The Department of Health has called for beauty pageant entries in its massive Medicare payments systems replacement that will now remain within government ownership after an outsourcing bid was ditched during the 2016 federal election.
After Centrelink’s rebuild, it could be one of the biggest and most risky IT projects of the last 30 years.
Documents released to the market on Tuesday vividly reveal the full horror of complexity contained within current systems now underpinning Medicare, the Pharmaceutical Benefits Scheme, aged care and veterans payments worth north of $50 billion a year.
“The current IT systems supporting health and aged care payments are a complex web, which have evolved over 30 years.
“The Medicare systems alone comprise over 200 applications and 90 databases, many of which are aging and based on obsolete technology,” the documents say.
Health and the Coalition government had initially been hoping to get vendors to build a new health payments calculator externally that could be contracted in by the government, but nuked the venture for an in-house build amid the snowballing “MediScare” campaign that characterised the systems replacements as a sell-off of Medicare itself.
DTA dealt into core replacement
A significant feature of the looming Medicare overhaul is that the Digital Transformation Agency has been explicitly dealt into the rebuild that Health says will be completed in multiple phases over the next several years.
To get the project – dubbed the Modernising Health and Aged Care Payments Services Program – running a “cross-government team has been established to manage the Program” that includes the DTA, Human Services and Department of Veterans’ Affairs has been set up.
The stated vision uses the DTA’s vernacular and proposed “to deliver a new Digital Payments Platform that supports a digital-first (or digitally enabled) service delivery business model and simpler, faster, easier services for users.”
Notably, the documents released by Health specifically eschew any contracting out of the grand new build, the cost of which is still largely unknown but could run into the billions.
“For the avoidance of doubt, the government is not seeking proposals for outsourcing,” the documents say.
They add that Health is “seeking to understand the different approaches that may be taken, and encourages all ideas and concepts to be put forward by respondents.”
Put more simply, that means that anything except outsourcing is now on the table to replace a systems hairball that has deeply frustrated policymakers, health professionals and the public since the last term of the Howard government.
The commitment to an in-house build, coupled with Centrelink’s even bigger multibillion dollar Welfare Payments Infrastructure Transformation (WPIT) is likely to place substantial pressure on a relatively narrow IT skills market at a time when banks are competing hard for similar talent.
Against that backdrop, Health is also starting to run out of runway to keep its old systems alive as support wanes and a generation of legacy mainframe programming skills retires from the workforce.
Blunt health warning
The Department of Health isn’t mincing words when it describes the urgent need to replace the systems and the impact legacy is now having on the government
“The systems are no longer fit for purpose. They are unable to support the level of flexibility and service innovation that users – individuals and providers – and the government expect,” the documents say.
While Health is officially running the procurement, in reality most of its transactional systems are housed and managed within the Department of Human Services’ broader technology estate.
A major challenge is that many of Medicare’s systems are highly customised from beginning to end.
“Across the variety of health and aged care services there are several bespoke entry points and processes to support the entry of different claim types under different business rules,” the documents say.
“Both the consumer and provider web experiences are bespoke applications, built, hosted and managed by DHS with different authentication processes for consumers and providers.”
Customisation legacy could hit health providers hard
To make all that work, Medicare and friends has assembled a giant patchwork quilt of custom connectors that lets it talk to systems in the outside world.

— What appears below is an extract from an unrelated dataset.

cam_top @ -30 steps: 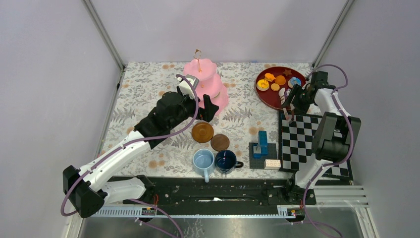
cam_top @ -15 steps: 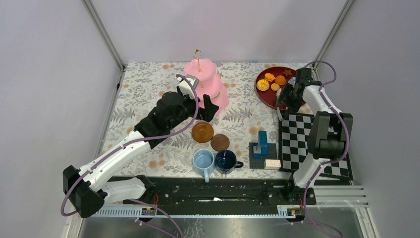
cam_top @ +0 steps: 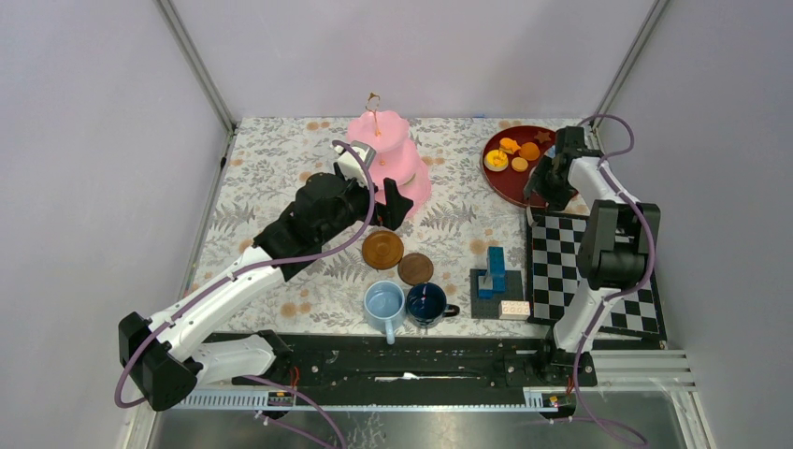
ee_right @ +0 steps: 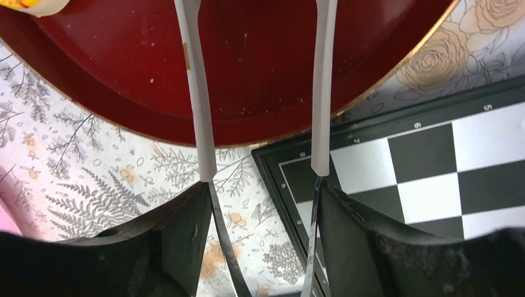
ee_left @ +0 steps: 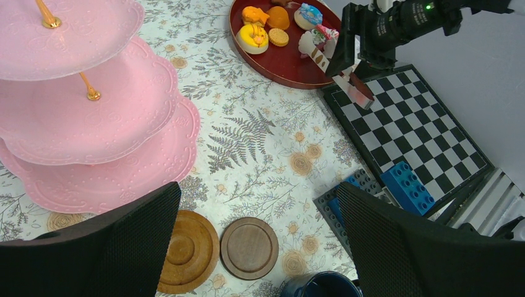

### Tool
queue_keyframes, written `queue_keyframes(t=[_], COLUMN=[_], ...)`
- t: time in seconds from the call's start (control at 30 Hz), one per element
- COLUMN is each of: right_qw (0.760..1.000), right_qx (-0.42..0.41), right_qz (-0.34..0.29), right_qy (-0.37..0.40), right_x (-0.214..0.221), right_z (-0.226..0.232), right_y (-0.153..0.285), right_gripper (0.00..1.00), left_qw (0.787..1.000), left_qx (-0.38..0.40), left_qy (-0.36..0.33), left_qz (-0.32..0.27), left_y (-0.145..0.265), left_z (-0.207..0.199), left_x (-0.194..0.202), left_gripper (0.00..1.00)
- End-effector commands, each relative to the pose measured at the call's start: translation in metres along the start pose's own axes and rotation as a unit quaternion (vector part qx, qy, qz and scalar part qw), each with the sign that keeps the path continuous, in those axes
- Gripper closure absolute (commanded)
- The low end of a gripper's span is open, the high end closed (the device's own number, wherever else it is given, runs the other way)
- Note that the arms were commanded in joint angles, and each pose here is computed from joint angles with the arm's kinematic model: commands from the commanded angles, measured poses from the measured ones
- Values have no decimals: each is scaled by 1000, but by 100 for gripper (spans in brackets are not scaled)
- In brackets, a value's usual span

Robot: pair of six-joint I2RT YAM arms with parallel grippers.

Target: Serve the afternoon tea

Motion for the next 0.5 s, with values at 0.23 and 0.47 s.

Changes to those connectors, also run out of DHS, could have a major impact on external stakeholders.
“There are around 400 adapters currently in use by third party software companies. Changes to these adapters would require health providers to update their software,” the documents say.

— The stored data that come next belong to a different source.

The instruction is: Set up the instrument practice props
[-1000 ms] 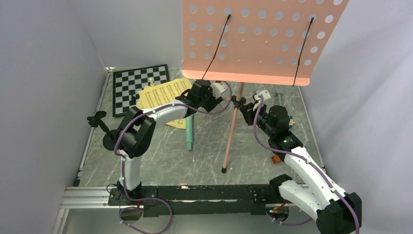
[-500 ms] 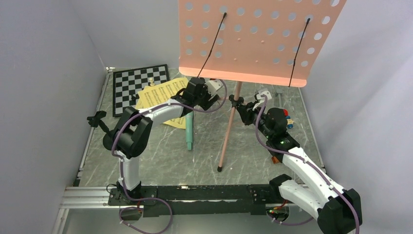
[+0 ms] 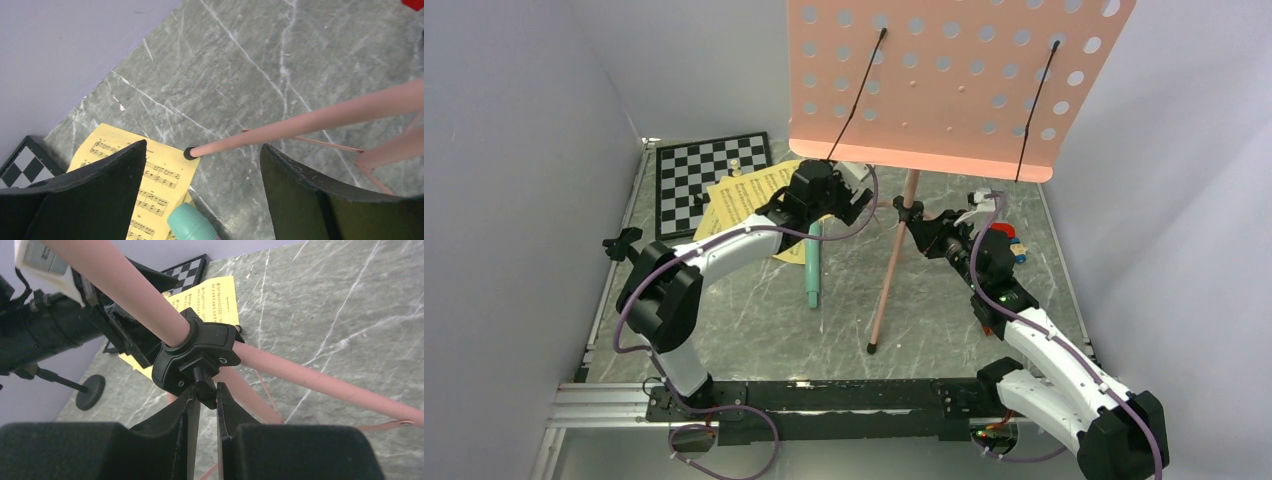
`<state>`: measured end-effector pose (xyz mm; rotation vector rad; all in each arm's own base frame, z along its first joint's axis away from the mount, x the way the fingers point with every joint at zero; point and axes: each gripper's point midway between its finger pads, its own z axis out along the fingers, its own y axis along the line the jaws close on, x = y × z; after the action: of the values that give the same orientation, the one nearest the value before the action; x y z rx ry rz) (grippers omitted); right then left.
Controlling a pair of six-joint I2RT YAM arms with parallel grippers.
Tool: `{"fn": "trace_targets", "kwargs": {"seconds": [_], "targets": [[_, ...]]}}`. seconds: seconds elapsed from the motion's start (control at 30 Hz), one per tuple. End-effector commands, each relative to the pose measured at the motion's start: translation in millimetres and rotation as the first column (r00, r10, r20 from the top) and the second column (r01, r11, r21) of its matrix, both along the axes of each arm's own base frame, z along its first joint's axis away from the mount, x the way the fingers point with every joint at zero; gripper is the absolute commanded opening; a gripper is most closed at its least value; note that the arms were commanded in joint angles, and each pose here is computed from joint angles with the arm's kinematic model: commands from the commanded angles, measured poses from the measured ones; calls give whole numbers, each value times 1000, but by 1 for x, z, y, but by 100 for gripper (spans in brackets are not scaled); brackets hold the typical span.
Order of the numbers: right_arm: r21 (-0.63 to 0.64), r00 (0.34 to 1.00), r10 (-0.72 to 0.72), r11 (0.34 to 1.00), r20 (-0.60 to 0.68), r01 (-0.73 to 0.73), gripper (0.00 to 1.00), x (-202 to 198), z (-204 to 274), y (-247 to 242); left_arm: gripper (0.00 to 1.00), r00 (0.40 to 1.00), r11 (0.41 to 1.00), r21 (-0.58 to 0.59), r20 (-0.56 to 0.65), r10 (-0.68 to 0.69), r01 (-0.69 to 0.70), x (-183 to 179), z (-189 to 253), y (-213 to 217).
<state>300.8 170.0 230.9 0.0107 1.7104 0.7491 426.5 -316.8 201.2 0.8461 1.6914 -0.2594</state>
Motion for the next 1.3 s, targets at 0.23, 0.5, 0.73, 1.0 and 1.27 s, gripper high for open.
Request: {"fn": "trace_targets", "kwargs": {"seconds": [0.23, 0.5, 0.73, 1.0, 1.27], "targets": [[40, 1000, 28, 999, -13, -28, 56, -20, 14, 2, 87, 998, 995, -82, 22, -53, 54, -27, 28, -9], [-24, 998, 22, 1000, 59, -21, 62, -25, 36, -7, 87, 998, 995, -78, 21, -56, 58, -34, 26, -9], [28, 997, -27, 999, 74, 25, 56, -14, 47, -9, 87, 997, 993, -91, 19, -74, 76, -41, 30, -13], [41, 997, -28, 999, 73, 25, 51, -4, 49, -4, 87, 995, 990, -102, 26, -98, 100, -50, 35, -20], [25, 996, -52, 998, 65, 51, 45, 2, 41, -7, 87, 995, 989, -102, 17, -102, 103, -53, 32, -21]]}}
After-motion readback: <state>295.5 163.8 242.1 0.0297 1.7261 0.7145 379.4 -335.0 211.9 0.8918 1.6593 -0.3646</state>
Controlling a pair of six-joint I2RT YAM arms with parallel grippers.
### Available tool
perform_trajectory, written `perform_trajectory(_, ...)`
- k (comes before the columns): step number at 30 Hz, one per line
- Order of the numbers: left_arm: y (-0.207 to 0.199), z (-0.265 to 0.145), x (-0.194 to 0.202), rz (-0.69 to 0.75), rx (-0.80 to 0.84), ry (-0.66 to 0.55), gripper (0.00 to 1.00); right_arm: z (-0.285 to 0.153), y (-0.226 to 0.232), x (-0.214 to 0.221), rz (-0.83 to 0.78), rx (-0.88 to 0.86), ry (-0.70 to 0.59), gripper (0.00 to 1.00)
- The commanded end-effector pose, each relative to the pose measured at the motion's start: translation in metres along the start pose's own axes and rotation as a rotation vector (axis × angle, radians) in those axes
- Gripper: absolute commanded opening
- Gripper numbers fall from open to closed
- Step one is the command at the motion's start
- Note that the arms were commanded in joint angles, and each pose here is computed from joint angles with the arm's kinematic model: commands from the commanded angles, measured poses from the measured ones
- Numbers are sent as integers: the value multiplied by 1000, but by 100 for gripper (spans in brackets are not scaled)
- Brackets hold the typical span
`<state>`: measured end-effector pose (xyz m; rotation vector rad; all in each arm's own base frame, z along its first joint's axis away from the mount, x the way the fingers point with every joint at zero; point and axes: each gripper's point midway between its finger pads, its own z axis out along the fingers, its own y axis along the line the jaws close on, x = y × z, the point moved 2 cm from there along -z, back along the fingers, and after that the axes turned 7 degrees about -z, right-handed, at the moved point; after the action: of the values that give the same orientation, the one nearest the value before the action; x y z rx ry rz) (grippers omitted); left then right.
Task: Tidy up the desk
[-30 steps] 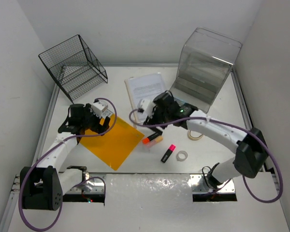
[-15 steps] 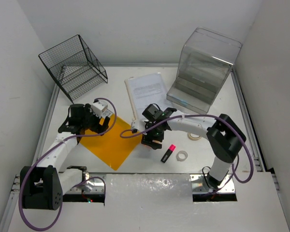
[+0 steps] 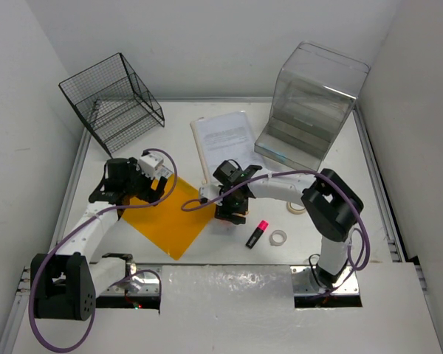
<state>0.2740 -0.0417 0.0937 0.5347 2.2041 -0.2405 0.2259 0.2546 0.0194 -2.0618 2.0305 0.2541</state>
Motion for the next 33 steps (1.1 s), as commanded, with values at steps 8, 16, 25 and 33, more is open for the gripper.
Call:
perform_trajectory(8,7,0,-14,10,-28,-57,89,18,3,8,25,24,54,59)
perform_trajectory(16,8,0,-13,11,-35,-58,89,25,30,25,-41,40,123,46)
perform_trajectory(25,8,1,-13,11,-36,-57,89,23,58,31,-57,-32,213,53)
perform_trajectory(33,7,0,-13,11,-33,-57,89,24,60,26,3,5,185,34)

If you have ever wondered why e-health is so hard, this is the place to look.
Payments not included
Despite going to the heart of how Medicare payments are calculated, a high profile exclusion from the Digital Payments Platform build is payment processing itself – that is the sending of money from Medicare to a financial institution for deposit into a claimant’s account.

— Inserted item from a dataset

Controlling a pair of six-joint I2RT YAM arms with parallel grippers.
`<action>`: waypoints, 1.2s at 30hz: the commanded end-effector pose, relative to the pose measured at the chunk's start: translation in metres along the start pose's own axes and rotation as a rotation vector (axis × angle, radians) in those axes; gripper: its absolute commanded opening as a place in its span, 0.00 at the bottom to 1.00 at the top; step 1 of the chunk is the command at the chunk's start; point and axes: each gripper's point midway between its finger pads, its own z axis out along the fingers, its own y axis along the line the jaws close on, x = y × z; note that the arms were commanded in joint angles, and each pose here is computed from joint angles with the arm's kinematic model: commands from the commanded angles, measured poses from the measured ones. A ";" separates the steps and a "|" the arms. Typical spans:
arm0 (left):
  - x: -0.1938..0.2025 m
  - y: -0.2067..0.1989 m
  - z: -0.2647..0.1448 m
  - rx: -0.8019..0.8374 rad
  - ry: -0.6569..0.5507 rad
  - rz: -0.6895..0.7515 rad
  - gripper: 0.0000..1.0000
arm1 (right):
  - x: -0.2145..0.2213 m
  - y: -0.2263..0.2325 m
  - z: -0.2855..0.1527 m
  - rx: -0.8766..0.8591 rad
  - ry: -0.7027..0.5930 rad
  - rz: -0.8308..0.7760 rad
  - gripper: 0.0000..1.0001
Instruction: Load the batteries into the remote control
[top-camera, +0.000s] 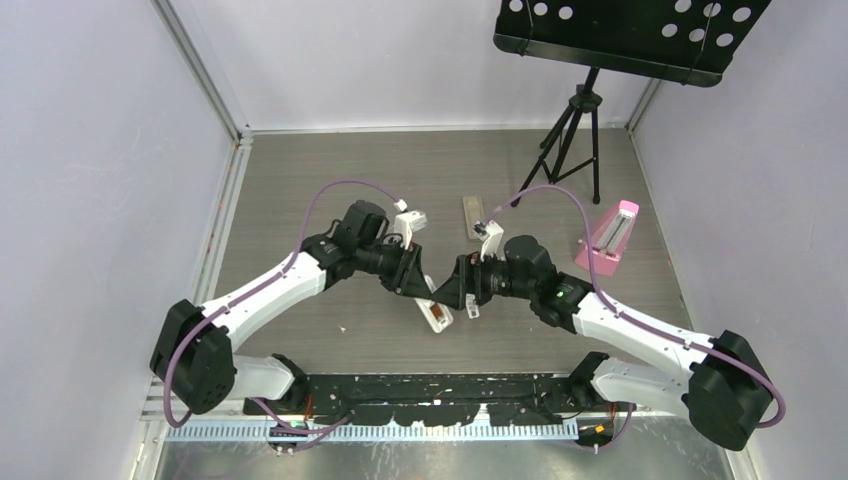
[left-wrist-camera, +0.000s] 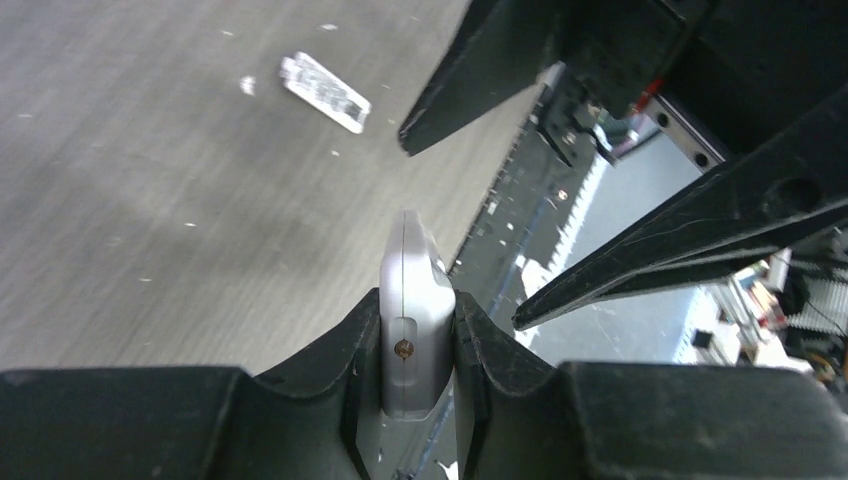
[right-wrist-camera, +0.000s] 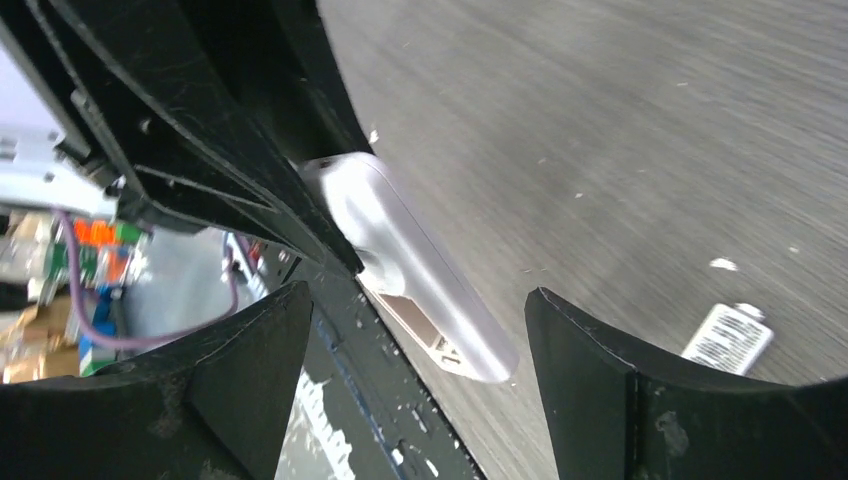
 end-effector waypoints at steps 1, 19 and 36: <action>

“The Commonwealth will continue to conduct the business processing of payments using the Solution, including providing any face-to-face or call centre support that may be required, discretionary decision-making, and shaping of the business rules to implement the Programs and Payments. The Solution should enable or contribute to the streamlining and simplification of these business processes where appropriate,” the documents say.
Reserve Bank’s paymaster role reserved?
One interpretation that can be drawn is that the Reserve Bank of Australia will continue to be the government’s in house transactional paymaster, despite previous policy dalliances of allowing in commercial banks in the same way that state governments now use the Big Four for transactional banking.
What’s expected to be clarified over coming months is what role the RBA instigated New Payments Platform could play in delivering welfare payments, a facility that will gradually come on line as Australian banks themselves cut over to the new ‘hub and spoke’ facility to replace the existing system of bilateral links.